Thursday, December 28, 2006

Christmas At What Cost?

Honestly Christmas is a struggle for me. There is then struggle of picking out presents for so many people, and trying to pick one you think they will like and use. There is the traveling; sometimes I do not look forward to the 20+ hours of driving that I do, by myself, over the Christmas time. When I do get to my destination there is usually tons of people that want me to come visit them, and I get frustrated when I don't make it to all of them. Then there are the questions, the update questions, and I don't mind these questions, except the single? question. It's like some people think you cannot be happy being single. Some people don't realize that when it comes to that part of my life I am slow, and the constant questions and pushing of the topic, I perceive as "we know what is best for you."

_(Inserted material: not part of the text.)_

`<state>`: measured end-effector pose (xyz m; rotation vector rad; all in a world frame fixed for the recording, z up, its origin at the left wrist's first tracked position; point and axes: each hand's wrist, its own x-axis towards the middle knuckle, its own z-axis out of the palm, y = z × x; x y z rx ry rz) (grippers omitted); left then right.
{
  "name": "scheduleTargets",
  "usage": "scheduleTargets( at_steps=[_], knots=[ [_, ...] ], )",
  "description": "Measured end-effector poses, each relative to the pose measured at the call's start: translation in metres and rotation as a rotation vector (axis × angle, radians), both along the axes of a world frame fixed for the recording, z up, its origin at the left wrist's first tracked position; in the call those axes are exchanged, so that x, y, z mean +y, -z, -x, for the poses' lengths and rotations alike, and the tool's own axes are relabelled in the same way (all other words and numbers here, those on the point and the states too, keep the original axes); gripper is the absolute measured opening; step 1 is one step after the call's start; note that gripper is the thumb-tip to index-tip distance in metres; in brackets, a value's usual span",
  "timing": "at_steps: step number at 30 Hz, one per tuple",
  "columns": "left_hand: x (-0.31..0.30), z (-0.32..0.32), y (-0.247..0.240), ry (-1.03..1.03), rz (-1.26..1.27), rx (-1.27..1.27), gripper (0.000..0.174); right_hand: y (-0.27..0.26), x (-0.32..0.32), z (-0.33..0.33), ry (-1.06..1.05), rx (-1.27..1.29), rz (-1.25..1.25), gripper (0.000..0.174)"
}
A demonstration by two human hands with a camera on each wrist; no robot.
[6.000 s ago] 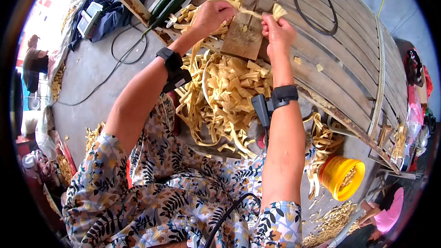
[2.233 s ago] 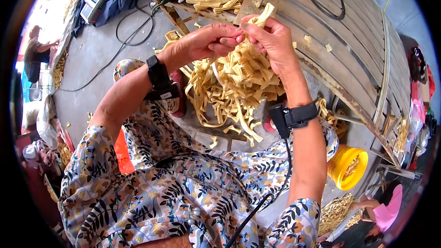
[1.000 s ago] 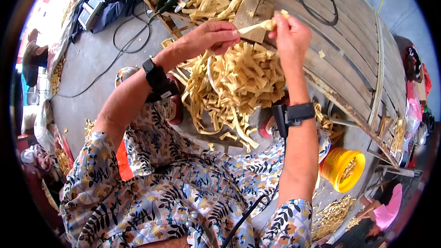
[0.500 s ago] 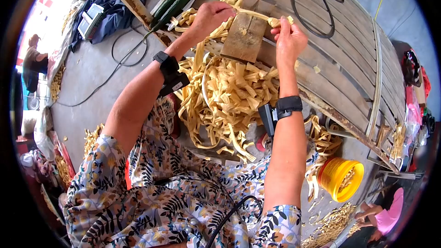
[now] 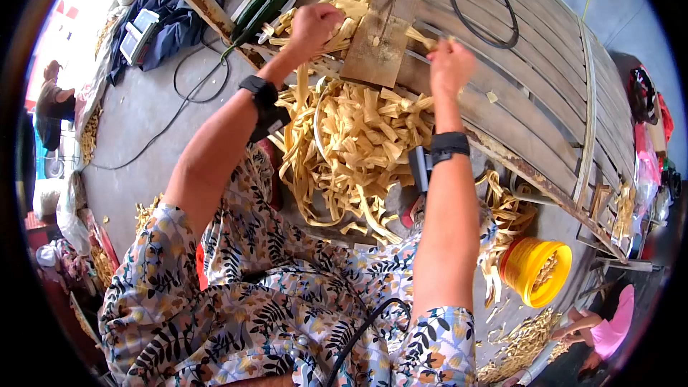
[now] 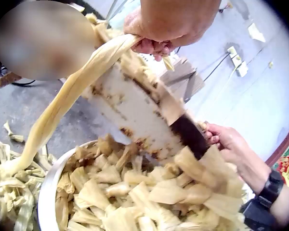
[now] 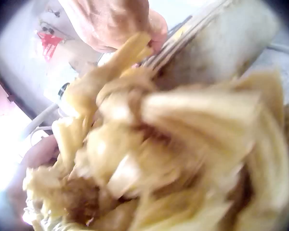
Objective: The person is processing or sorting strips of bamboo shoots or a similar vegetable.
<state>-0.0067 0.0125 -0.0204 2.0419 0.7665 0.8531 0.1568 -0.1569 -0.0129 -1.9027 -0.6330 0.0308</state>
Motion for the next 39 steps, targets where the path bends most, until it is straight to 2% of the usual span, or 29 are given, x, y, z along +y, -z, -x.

The thing that bothers me the most about this season is the perfunctory ness of the season. How many things do we do around Christmas out of habit? How many of these "things" bring us joy and not arguments during this season? I guess I had my thoughts together better earlier this month when I wrote the following in my personal journal.

12-17-2006

Sometimes I still get confused about Christmas. I guess the hustle and bustle is what gets to me. I go to the malls several times each Christmas season to try and understand it. Each time I go to the mall I see another thing that puzzles me.


Santa always seems to be a big attraction at the malls; after all he brings the presents. Reindeer, presents, animals of the forest, and in the middle a man in a white beard and a red suit. Okay he's got the cute animals and all the appeal that one might need to attract children to him. Sometimes I even see him handing out candy to the children, but no matter how many times I go by Santa's spot in the mall I never see a kid, other then the youth, that are ecstatic about seeing him. Often I notice children that want their mom and dad, not the man in the red suit. So what's the point of Santa? According to the times I have watched the kids' interactions with him; it's not for the kids.

Have you ever watched a married couple shop for their kids, its crazy? The dad will find a toy that he feels is the perfect gift only to have his wife kill his joy, by saying, "No, what were you thinking?" or something of that nature. Or there's the mom waiting in line to check-out and the line is not moving fast enough for her.

Then there is the big one for me. All the time I have been told that Christmas is not about the presents. I agree on that, but after one Christmas I am convinced otherwise. One year I had been trying to get enough money to buy Christmas presents. I picked up shifts at work, and worked a lot of overtime. Still I did not have enough money to buy presents. I was asked by someone, "What'd you get me?" I responded shamefully, "Nothing." Immediately they interjected, "Well I got you something!" That night the joy I once had for Christmas died, and I went to a superstore, used my cash reserve, and bought Christmas presents.

So around Christmas I get confused, and usually withdrawn. (I apologize if you were hurt by these actions during this time) I wonder at what cost Christmas dies. I would dismiss the tree, Santa, gifts, and decorations if I would not be considered a Scrooge for doing so, which I did this year and it was great not worrying about getting decorations up, I had more time to focus on my personal studies. Christmas is not about this stuff, the decorations and all, but we have to not let it push its way in to pervert the reason for the season.

Time and time again I try to get people to talk to me about what God is doing in there lives, I realize that at times this is personal, but there are some people I know that Christmas is the only time the crack open their bible, and this is only to read the Christmas story. I still do not grasp love God displayed on Christmas for His people. What amazing love to send a Son to be born in a stable that would later die for the sins of those who would accept this gift? The Son dies so that I might enjoy a relationship with His Father.

I guess some people that call themselves Christians will never indulge themselves in the joy of a relationship with God. Realize that Christmas is not once a year, but everyday we find joy in the gift given at the first Christmas, and I don't mean what the Shepards' might have brought or the Wise men brought, but what God gave, His Son.